Discover the new Snowpark ML Toolkit + dbt Python models

Let’s do some feature engineering, training, and inference with Snowpark ML and the dbt Python models. First with with 50k rows and then with 50M rows, to prove how this new toolkit helps us scale with Snowflake — while the dbt Python models take care of all the boilerplate.

12 min readSep 20, 2023

Intro

Snowpark ML is a new set of tools for building and deploying machine learning models in Snowflake. The best part is that you get familiar ML constructs (Scikit-Learn, XGBoost, LightGBM, …), paired with all the power, security, and scalability of Snowflake.

Why I’m writing this

In my previous post I shared how dbt and Snowflake pair beautifully to power the new dbt Python models.
The dbt Python models docs offer an in-depth use case of how to do ML prep, cleaning, training, and prediction with dbt Python + Snowpark.
But — those docs don’t leverage the new Snowpark ML Toolkit — which will make these previous tasks perform even better.
Meanwhile the Snowpark ML Toolkit quickstart offers an in-depth explanation of how to use this new ML Toolkit.
But — that quickstart starts by asking us to download and install Python libraries in our VMs. I don’t like that step. I would rather use a cloud tool (like dbt Cloud), and have every library managed “magically”.

So let’s do that: A full exploration of the Snowpark ML Toolkit using the dbt Python models on dbt Cloud. Zero packages installation, just scalable ML fun.

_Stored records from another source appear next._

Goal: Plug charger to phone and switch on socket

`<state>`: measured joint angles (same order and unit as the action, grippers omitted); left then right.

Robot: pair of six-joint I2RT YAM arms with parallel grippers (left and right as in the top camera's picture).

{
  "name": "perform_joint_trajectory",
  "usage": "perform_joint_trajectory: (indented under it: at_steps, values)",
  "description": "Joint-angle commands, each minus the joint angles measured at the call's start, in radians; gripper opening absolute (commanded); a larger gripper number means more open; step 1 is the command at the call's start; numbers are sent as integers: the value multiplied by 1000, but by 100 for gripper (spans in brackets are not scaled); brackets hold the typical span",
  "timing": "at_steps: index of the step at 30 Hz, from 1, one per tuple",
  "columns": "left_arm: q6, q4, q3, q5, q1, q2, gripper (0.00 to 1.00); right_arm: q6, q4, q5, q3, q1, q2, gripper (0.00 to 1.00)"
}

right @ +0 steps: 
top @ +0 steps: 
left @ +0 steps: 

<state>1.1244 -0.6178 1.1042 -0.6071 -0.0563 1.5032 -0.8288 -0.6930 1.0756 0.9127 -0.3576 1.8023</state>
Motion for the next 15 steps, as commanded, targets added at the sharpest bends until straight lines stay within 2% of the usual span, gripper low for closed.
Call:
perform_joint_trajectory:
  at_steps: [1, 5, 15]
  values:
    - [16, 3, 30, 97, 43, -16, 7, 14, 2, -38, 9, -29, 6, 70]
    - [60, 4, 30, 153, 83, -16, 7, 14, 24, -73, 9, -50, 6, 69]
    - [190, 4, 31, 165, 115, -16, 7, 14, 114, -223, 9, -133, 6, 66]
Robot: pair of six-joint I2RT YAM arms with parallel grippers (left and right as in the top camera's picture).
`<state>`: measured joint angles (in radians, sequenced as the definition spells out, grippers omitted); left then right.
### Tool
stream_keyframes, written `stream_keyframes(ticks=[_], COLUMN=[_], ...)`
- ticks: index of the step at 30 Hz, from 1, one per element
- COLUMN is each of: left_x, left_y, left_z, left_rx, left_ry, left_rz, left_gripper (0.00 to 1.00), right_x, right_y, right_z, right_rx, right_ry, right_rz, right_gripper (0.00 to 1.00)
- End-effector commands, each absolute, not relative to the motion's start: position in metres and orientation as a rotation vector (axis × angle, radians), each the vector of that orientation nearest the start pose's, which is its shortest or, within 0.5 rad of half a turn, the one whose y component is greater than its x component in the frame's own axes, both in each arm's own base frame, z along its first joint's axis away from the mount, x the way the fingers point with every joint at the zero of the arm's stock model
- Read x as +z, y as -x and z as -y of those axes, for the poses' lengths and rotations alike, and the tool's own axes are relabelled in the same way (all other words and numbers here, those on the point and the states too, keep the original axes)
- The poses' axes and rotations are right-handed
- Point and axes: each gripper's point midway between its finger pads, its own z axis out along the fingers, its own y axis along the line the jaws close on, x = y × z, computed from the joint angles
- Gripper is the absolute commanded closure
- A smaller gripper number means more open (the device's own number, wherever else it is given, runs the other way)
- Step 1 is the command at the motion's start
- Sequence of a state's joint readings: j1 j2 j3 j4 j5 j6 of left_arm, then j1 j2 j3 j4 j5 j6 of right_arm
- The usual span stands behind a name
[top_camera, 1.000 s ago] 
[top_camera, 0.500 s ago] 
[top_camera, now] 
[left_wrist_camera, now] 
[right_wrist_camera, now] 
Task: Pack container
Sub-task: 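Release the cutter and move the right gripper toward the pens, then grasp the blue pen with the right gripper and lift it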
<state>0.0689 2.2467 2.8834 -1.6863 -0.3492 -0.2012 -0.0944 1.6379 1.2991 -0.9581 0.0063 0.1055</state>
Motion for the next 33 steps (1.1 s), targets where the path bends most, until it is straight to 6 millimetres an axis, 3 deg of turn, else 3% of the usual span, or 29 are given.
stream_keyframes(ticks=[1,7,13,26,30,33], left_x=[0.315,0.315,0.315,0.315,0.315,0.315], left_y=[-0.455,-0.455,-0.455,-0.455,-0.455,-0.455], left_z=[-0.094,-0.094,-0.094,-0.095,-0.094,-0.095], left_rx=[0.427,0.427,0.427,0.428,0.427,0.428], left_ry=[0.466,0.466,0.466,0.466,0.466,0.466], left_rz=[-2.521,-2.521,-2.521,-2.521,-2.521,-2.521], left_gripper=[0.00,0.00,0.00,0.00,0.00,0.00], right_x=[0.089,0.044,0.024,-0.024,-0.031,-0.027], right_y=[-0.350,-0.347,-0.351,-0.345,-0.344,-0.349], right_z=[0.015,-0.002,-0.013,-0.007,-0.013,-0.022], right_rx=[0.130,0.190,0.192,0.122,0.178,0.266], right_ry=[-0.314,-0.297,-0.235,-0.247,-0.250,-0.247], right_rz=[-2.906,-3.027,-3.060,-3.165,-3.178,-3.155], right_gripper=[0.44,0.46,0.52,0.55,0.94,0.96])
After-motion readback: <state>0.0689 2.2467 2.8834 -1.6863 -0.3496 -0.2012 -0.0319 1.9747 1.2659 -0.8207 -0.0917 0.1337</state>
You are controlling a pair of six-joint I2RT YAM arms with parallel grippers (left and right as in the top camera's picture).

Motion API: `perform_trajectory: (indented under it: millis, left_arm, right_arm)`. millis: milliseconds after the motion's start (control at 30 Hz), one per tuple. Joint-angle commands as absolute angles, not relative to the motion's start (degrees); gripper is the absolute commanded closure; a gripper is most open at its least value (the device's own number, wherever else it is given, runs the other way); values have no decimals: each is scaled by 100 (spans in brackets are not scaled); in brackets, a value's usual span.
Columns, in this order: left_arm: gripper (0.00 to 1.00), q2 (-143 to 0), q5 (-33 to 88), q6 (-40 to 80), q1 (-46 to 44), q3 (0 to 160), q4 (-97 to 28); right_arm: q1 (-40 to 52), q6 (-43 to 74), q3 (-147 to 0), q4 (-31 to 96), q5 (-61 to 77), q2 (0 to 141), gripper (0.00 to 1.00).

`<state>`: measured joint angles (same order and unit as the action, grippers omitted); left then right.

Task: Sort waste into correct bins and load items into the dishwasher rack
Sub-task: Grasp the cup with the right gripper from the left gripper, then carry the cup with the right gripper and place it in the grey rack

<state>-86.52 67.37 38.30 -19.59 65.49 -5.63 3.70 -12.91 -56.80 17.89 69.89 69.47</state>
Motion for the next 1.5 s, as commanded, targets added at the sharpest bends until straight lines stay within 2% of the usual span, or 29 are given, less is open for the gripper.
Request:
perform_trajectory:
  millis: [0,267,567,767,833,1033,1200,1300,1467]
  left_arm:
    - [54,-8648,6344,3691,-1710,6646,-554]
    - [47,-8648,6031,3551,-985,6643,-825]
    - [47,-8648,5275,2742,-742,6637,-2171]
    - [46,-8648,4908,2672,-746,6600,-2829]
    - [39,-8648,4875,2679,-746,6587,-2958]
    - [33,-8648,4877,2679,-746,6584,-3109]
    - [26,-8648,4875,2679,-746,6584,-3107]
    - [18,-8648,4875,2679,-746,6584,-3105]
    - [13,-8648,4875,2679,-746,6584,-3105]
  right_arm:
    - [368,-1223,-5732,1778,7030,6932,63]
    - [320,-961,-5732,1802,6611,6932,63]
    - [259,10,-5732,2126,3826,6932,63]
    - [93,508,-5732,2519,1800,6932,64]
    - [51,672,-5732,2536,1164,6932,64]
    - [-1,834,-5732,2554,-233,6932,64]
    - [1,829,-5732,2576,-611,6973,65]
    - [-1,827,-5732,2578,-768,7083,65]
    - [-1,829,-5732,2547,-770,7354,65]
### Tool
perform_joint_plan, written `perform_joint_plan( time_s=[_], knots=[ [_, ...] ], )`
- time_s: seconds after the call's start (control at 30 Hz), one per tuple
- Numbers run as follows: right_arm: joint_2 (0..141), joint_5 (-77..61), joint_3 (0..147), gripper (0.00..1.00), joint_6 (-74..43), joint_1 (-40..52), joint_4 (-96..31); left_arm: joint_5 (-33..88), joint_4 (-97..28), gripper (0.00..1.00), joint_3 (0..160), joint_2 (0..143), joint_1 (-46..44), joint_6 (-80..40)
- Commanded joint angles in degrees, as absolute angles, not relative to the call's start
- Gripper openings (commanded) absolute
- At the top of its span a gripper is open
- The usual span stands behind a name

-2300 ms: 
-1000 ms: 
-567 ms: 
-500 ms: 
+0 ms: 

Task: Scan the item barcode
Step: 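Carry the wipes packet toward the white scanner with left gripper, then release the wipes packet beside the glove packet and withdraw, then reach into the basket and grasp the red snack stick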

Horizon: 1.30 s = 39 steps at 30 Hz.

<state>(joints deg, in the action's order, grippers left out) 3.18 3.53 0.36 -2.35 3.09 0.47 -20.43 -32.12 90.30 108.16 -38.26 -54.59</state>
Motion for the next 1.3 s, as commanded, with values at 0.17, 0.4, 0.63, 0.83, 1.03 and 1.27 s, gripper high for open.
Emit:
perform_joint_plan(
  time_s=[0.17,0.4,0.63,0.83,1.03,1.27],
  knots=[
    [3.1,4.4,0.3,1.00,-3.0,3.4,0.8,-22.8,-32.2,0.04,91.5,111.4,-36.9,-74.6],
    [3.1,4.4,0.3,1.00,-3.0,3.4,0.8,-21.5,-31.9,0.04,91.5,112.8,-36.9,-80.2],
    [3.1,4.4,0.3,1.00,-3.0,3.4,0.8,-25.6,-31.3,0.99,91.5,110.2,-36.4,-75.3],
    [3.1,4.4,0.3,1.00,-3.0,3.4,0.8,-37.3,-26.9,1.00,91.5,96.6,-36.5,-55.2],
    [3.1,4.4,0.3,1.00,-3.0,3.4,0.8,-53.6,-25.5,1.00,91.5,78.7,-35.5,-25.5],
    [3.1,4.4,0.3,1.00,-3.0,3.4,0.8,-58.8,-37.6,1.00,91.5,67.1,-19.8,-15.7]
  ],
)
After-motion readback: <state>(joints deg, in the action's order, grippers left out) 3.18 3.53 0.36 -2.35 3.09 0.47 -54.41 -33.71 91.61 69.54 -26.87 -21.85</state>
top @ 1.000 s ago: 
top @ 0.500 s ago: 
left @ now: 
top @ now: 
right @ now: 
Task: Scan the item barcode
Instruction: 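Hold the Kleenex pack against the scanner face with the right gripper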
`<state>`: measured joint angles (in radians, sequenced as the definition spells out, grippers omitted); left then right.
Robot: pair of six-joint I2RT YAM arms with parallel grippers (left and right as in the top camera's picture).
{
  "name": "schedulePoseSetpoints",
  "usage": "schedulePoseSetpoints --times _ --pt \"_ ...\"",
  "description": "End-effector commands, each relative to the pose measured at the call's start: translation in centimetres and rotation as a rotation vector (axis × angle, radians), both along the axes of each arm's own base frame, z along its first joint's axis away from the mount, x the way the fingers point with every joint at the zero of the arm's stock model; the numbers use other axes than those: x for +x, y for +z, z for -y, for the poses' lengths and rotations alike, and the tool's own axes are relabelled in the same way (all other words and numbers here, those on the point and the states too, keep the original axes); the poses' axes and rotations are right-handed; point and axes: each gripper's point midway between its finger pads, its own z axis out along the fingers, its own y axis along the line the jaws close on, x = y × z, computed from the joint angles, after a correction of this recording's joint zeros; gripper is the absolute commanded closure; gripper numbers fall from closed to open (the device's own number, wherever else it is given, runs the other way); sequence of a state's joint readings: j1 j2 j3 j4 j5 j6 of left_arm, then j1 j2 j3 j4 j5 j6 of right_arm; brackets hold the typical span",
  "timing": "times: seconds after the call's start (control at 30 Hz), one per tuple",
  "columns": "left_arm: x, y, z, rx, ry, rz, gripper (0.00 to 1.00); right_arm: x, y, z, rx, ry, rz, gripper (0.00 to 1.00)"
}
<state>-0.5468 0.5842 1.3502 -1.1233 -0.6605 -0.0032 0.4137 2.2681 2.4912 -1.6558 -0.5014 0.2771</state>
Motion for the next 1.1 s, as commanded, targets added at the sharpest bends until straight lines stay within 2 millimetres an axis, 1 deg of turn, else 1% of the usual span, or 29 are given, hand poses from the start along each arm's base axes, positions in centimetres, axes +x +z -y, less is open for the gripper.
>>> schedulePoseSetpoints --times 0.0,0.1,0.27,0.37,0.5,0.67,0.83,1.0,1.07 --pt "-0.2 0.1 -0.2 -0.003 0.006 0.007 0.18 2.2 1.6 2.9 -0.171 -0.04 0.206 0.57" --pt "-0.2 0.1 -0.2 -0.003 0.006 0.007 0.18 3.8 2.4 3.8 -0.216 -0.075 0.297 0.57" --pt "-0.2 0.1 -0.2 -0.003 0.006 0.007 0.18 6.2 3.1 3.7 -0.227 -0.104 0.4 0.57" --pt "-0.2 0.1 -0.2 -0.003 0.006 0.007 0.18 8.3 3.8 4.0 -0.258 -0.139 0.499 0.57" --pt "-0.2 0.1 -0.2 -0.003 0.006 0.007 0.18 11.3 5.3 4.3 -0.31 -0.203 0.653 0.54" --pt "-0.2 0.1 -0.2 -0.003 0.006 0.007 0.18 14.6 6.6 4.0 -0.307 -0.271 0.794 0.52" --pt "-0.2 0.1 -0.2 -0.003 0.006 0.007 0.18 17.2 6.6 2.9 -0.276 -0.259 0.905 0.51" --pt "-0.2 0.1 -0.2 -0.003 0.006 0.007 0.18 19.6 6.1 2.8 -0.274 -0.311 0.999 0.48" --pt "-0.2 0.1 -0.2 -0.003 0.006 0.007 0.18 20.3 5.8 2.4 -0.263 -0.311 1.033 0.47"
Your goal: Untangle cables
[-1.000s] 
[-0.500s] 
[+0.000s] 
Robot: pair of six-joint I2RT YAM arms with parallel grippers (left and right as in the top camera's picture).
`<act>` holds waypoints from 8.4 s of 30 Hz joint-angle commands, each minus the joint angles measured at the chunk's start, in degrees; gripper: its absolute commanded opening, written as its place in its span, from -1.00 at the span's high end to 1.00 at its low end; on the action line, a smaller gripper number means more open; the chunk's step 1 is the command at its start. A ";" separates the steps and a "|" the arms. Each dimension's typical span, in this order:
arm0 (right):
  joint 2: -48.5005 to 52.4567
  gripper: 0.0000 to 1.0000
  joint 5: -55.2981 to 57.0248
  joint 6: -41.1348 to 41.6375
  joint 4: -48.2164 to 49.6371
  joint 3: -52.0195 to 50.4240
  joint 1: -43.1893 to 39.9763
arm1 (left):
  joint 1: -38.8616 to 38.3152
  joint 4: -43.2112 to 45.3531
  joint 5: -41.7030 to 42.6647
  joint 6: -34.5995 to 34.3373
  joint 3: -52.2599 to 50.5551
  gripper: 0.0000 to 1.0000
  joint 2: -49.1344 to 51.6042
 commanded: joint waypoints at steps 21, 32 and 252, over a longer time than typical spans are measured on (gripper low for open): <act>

What’s interesting about dbt in this process:

dbt Cloud is not aware of the Snowpark ML libraries, and it doesn’t need to.
dbt Cloud’s here is mainly to wrap our code within a Snowpark boilerplate stored procedure and let Snowflake handle the rest.
You could run the same with the open source dbt-core on your desktop — I just love how dbt Cloud keeps everything running in the cloud while we work on this code.
Check my previous post for details:

How Snowflake makes the dbt Python models shine

Now that dbt has made Python a seamless option within your SQL pipelines, it’s super cool to see how they made this…

medium.com

Before we start

To follow along, you will need:

A Snowflake account (free trial works).
A dbt Cloud account (the free developer version works fine — or you could run all this locally, if you enjoy installing stuff).
Set up a user to connect your dbt Cloud account to your Snowflake account.
Set up a stage in your Snowflake account so it can read the typical ML example file (diamonds.csv) out of a public S3 bucket:

-- create csv format
CREATE FILE FORMAT IF NOT EXISTS CSVFORMAT 
SKIP_HEADER = 1 
TYPE = 'CSV';

-- create external stage with the csv format to stage the diamonds dataset
CREATE STAGE IF NOT EXISTS DIAMONDS_ASSETS 
FILE_FORMAT = CSVFORMAT 
URL = 's3://sfquickstarts/intro-to-machine-learning-with-snowpark-ml-for-python/diamonds.csv';

(Check out my previous post to understand what a dbt Python model is and they work with Snowflake)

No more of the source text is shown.